An exact reproduction of the listing is wanted, with the pictures dropped.

SUPPLIED RECORDS

• • • • •

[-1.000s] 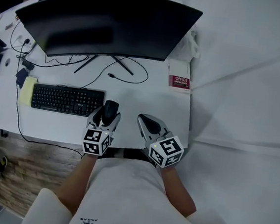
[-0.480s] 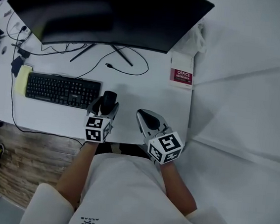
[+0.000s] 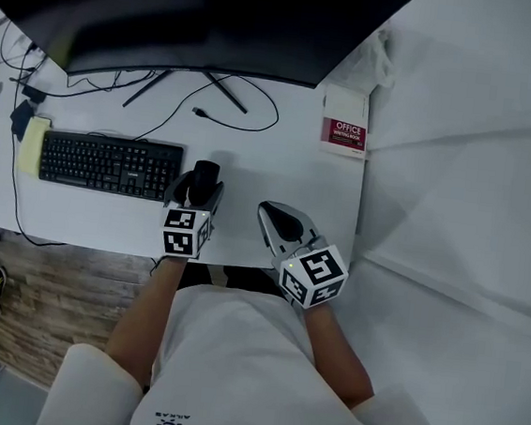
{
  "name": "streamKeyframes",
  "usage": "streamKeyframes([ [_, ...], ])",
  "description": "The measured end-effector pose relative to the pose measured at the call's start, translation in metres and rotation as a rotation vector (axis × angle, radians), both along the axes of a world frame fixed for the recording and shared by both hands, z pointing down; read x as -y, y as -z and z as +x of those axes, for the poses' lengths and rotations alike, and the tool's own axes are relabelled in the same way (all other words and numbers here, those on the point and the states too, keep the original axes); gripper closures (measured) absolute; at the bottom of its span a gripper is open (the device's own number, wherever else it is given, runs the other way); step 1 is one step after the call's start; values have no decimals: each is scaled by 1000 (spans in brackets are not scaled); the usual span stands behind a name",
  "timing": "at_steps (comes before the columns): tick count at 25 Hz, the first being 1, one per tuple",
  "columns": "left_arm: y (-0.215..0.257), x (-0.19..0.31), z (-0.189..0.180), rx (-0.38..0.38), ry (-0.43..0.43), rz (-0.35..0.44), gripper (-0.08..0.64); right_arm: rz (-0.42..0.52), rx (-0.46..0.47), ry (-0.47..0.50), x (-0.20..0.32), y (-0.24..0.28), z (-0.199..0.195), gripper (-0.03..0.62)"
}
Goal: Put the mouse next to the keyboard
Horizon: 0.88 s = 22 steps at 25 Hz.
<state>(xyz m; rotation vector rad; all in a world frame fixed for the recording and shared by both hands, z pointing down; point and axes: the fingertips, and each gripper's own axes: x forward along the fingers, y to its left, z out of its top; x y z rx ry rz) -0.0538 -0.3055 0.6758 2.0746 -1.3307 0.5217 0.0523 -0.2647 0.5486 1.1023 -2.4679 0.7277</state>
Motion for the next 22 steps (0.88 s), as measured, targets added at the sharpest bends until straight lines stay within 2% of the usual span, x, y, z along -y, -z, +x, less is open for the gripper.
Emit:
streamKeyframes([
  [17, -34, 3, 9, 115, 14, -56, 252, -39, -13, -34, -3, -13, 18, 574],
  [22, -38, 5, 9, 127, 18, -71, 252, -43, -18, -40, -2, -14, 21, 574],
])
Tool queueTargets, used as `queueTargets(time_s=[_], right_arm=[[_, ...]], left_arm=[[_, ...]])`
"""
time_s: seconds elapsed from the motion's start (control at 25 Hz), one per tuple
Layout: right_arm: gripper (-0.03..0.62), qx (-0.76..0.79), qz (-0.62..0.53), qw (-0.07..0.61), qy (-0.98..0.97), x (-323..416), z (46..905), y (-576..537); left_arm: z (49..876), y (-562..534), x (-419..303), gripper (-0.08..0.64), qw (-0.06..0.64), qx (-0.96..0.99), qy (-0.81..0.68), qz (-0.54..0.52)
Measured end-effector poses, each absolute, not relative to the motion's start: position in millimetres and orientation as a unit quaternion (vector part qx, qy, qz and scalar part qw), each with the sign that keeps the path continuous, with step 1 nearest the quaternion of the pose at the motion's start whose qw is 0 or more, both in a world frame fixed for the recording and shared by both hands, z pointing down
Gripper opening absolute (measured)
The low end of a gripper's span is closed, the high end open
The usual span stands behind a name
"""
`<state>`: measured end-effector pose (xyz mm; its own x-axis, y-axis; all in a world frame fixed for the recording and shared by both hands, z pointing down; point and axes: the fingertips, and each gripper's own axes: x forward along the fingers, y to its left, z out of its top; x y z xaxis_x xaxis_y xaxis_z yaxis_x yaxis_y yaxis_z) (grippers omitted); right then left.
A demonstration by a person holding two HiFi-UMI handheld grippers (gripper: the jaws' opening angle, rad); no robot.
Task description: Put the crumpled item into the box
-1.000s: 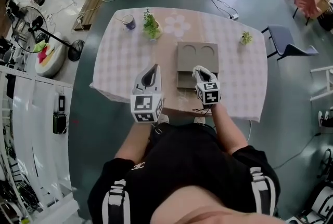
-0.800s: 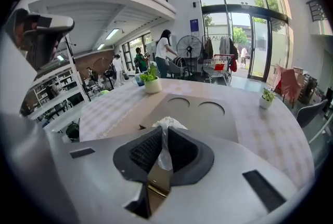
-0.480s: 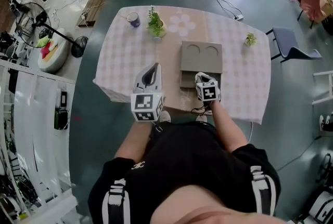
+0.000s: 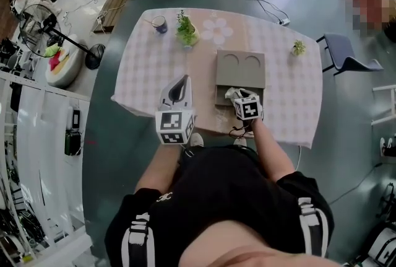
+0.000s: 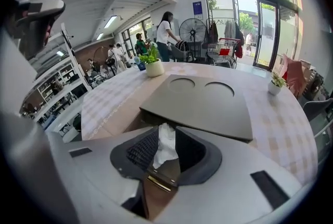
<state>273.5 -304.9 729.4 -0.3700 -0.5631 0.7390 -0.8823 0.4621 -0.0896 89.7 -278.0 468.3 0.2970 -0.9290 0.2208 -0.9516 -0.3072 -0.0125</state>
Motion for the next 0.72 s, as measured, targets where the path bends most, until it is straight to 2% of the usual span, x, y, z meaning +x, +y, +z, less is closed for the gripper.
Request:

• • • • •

SOLVED PROBLEM
[-1.000s] 
[-0.480s] 
[+0.000s] 
{
  "name": "streamKeyframes",
  "usage": "streamKeyframes([ [_, ...], ])",
  "description": "The measured end-effector pose relative to the pose measured at the call's start, translation in metres and rotation as a rotation vector (axis × angle, radians), both along the axes of a world frame fixed for the recording and shared by both hands, z pointing down; read x as -y, y as -z and z as +x of those axes, for the poses' lengths and rotations alike, and the tool's own axes are relabelled in the same way (all other words and numbers here, those on the point and the states too, keep the original axes); gripper closures (measured) absolute; at the bottom of its span a gripper is open (the device's own number, wherever else it is given, runs the other way); step 1 is one step after the call's start; values have no decimals: each is scaled by 1000 (spans in brackets are not scaled); the usual span stands behind a name",
  "timing": "at_steps (comes before the columns): tick count at 25 Hz, the first being 1, one per tuple",
  "columns": "left_arm: y (-0.215..0.257), x (-0.19..0.31), z (-0.189..0.180), rx (-0.38..0.38), ry (-0.43..0.43), rz (-0.35..0.44), gripper (-0.08..0.64); right_arm: rz (-0.42..0.52), rx (-0.46..0.47), ry (-0.47..0.50), x (-0.20..0.32), y (-0.24..0.28), z (-0.199..0.195), gripper (-0.03..0.62)"
}
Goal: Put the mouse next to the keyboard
Horizon: 0.88 s = 22 steps at 25 Hz.
<state>(xyz m; rotation vector rad; all in a world frame fixed for the recording and shared by both hands, z pointing down; point and axes: the fingertips, and each gripper's own axes: x forward along the fingers, y to its left, z out of its top; x y z rx ry rz) -0.0538 -0.3055 0.6758 2.0746 -1.3307 0.5217 0.0523 -0.2647 0.5486 1.1023 -2.4679 0.7277</state>
Motion for the next 22 steps (0.88 s), as measured, targets added at the sharpest bends until straight lines stay within 2% of the usual span, x, y, z along -y, -z, +x, less is open for the gripper.
Emit:
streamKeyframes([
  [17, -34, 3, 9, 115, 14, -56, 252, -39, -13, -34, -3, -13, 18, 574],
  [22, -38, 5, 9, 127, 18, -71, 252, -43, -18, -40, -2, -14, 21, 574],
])
Tool queueTargets, used as `queueTargets(time_s=[_], right_arm=[[_, ...]], left_arm=[[_, ...]])`
"""
time_s: seconds elapsed from the motion's start (control at 25 Hz), one per tuple
Layout: right_arm: gripper (-0.03..0.62), qx (-0.76..0.79), qz (-0.62..0.53), qw (-0.07..0.61), qy (-0.98..0.97), x (-323..416), z (46..905), y (-576..537); left_arm: z (49..876), y (-562..534), x (-419..303), gripper (-0.08..0.64), qw (-0.06..0.64), qx (-0.96..0.99), qy (-0.81..0.68), qz (-0.54..0.52)
Measured end-effector poses, each absolute, not relative to the motion's start: position in millimetres and orientation as a unit quaternion (vector part qx, qy, qz and scalar part qw), each with the sign that keeps the path continuous, with step 1 nearest the quaternion of the pose at the motion's start whose qw is 0 or more, both in a world frame fixed for the recording and shared by both hands, z pointing down
Gripper opening absolute (measured)
The low end of a gripper's span is closed, the high end open
The usual span stands behind a name
"""
`<state>`: measured end-effector pose (xyz mm; its own x-axis, y-axis; all in a world frame fixed for the recording and shared by both hands, z pointing down; point and axes: the fingertips, and each gripper's own axes: x forward along the fingers, y to its left, z out of its top; x y z xaxis_x xaxis_y xaxis_z yaxis_x yaxis_y yaxis_z) (grippers omitted); right then left.
A demonstration by a person holding two HiFi-UMI handheld grippers (gripper: the jaws' opening angle, rad); no robot.
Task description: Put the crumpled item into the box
-1.000s: 
-0.800s: 
-0.480s: 
+0.000s: 
+0.000s: 
<state>273.5 -304.9 729.4 -0.3700 -0.5631 0.7390 -0.8823 0.4621 -0.0896 89.7 -278.0 468.3 0.2970 -0.9290 0.2208 -0.9516 -0.3072 -0.0125</state>
Motion for the next 0.72 s, as measured, targets where the path bends most, until it is straight to 2% of the usual span, x, y, z meaning +x, +y, +z, less is closed for the gripper.
Request:

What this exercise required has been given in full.